What you are asked to do —
Using the material that follows, output exactly the lines from the one containing "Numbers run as" through the one containing "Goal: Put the", with both ends kept.
[[ Stored data open ]]
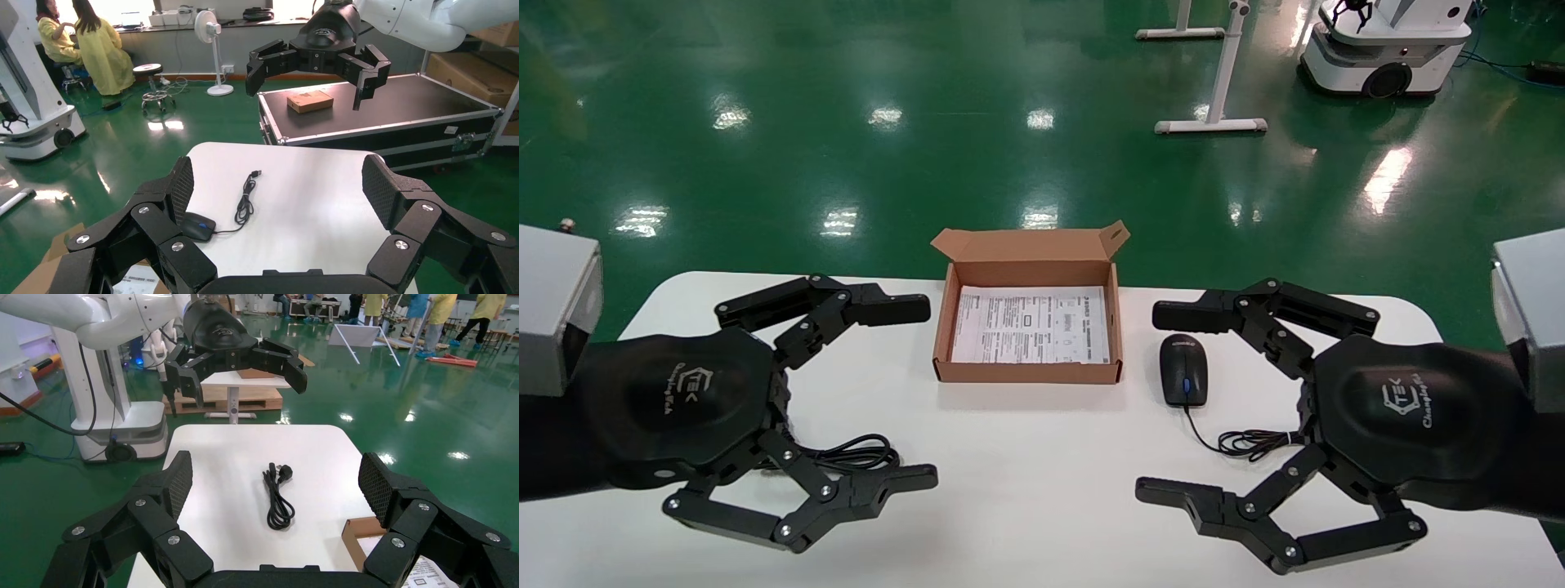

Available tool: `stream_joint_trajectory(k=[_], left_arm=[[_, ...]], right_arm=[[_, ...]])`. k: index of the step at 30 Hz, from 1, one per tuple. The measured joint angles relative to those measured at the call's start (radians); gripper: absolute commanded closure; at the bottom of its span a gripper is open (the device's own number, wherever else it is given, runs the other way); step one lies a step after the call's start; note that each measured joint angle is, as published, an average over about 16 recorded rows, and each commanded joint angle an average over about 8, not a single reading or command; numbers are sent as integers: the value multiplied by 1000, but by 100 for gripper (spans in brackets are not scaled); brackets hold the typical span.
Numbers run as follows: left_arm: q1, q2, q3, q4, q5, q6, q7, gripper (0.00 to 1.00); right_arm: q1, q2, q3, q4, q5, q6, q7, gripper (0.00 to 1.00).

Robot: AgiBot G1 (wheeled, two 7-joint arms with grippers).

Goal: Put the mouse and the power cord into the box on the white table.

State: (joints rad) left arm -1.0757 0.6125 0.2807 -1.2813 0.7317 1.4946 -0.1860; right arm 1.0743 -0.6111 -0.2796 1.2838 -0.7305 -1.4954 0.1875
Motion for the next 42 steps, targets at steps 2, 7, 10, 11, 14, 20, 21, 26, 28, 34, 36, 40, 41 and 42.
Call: stream_joint_trajectory(k=[2, 7, 10, 11, 14, 20, 21, 26, 28, 34, 36, 40, 41, 42], left_arm=[[0, 0, 0, 0, 0, 0, 0, 0], [0, 0, 0, 0, 0, 0, 0, 0], [0, 0, 0, 0, 0, 0, 0, 0], [0, 0, 0, 0, 0, 0, 0, 0], [0, 0, 0, -1, 1, 0, 0, 0], [-19, -8, 14, -6, 31, 21, 8, 0], [-27, -10, 21, -8, 42, 27, 11, 0], [-88, -26, 83, -18, 124, 57, 38, 0], [-123, -33, 119, -22, 169, 68, 57, 0], [-245, -41, 259, -18, 330, 93, 132, 0], [-285, -36, 311, -6, 384, 94, 162, 0], [-358, -14, 408, 43, 490, 91, 227, 0], [-375, -6, 430, 60, 515, 90, 243, 0], [-391, 2, 451, 79, 539, 90, 259, 0]], right_arm=[[0, 0, 0, 0, 0, 0, 0, 0], [0, 0, 0, 0, 0, 0, 0, 0], [1, 0, 0, -1, -1, 0, -1, 0], [1, 0, 0, -1, -1, 0, -1, 0], [1, 0, 0, -1, -1, 0, -1, 0], [2, 3, -2, -6, -10, -5, -9, 0], [3, 5, -3, -8, -16, -8, -15, 0], [18, 15, -17, -40, -63, -32, -62, 0], [28, 19, -31, -63, -94, -44, -93, 0], [88, 28, -97, -171, -230, -71, -231, 0], [116, 23, -124, -222, -284, -74, -285, 0], [179, 2, -182, -342, -399, -62, -398, 0], [196, -6, -196, -373, -428, -57, -427, 0], [213, -15, -210, -406, -457, -52, -455, 0]])
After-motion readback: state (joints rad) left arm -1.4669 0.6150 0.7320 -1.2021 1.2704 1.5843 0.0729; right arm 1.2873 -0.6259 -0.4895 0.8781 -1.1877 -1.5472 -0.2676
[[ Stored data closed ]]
Task answer —
Numbers run as follows: left_arm: q1, q2, q3, q4, q5, q6, q7, gripper (0.00 to 1.00); right_arm: q1, q2, q3, q4, q5, q6, q7, gripper (0.00 to 1.00).

Robot: AgiBot G1 (wheeled, two 7-joint arms with grippers).

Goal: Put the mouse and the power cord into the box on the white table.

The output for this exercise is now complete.